According to team member Samir K Brahmachari, one of the prominent Indian biologists and former director general of CSIR, the study serves to prove Ayurveda’s potential in preventive health care. “There wasn’t any proper scientific documentation or any big data analysis in the field of Ayurvedic treatment till now. Our study for the first time shows interesting patterns of healing.”

The data for the research was collected from Jiva Ayurveda, a leading manufacturer of Ayurveda medicines, with over 40 clinics across the nation. Jiva also runs an institute on Ayurveda research and has its telemedicine wing for Ayurveda consultation as well. About 107,000 data was obtained for the analysis from around 380,000 patients who visited the clinics and accessed the telemedicine network. “we have a method of 10 parameters to assess the treatment”, says Pratap Chauhan, a team member and one of the senior researchers at Jiva. Regular tests are conducted before and after the treatment.

The statistics of the data analysis has been published in the recent issue of “Progress in Preventive Medicine”, an international open access journal.
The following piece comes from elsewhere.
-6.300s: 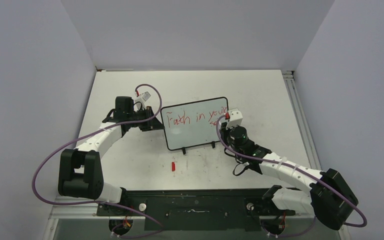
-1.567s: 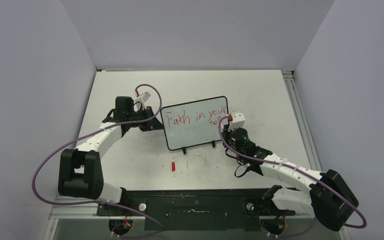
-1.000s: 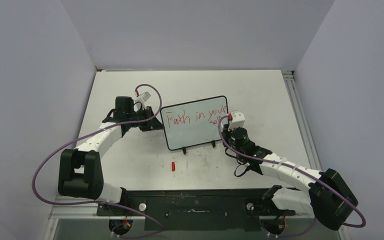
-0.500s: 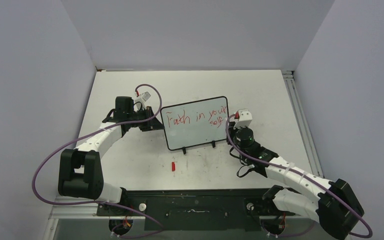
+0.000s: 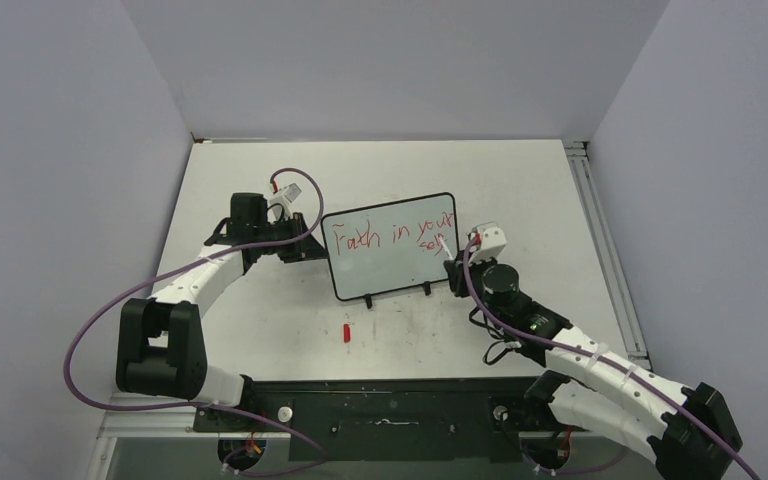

As per the report, in more than 58% of the cases, the patients experienced “slight improvement”. 14% reported “significant progress”, and a 3.6% “no relief”. The study confirms that accessing Ayurveda treatment at an early stage ensures better results and relief. “We also have standardised diagnostic protocols for 25 diseases,” Mr. Chauhan said.

In spite of the country having over 700,000 registered practitioners of traditional medicine (the majority in Ayurveda), it is still a huge hurdle to analyse and record the efficacy of treatments due to a lack of digital footprint and proper documentation.

“Ayurveda is promoted mainly through word of mouth. There is no particular system that could trace and record facts on who takes treatment for what kind of diseases. Hopefully the big data analysis will pave the way for an unbiased look into the Ayurveda trend,” says Mitali Mukherjee, senior scientist at the Delhi-based Institute of Genomics and Integrated Biology.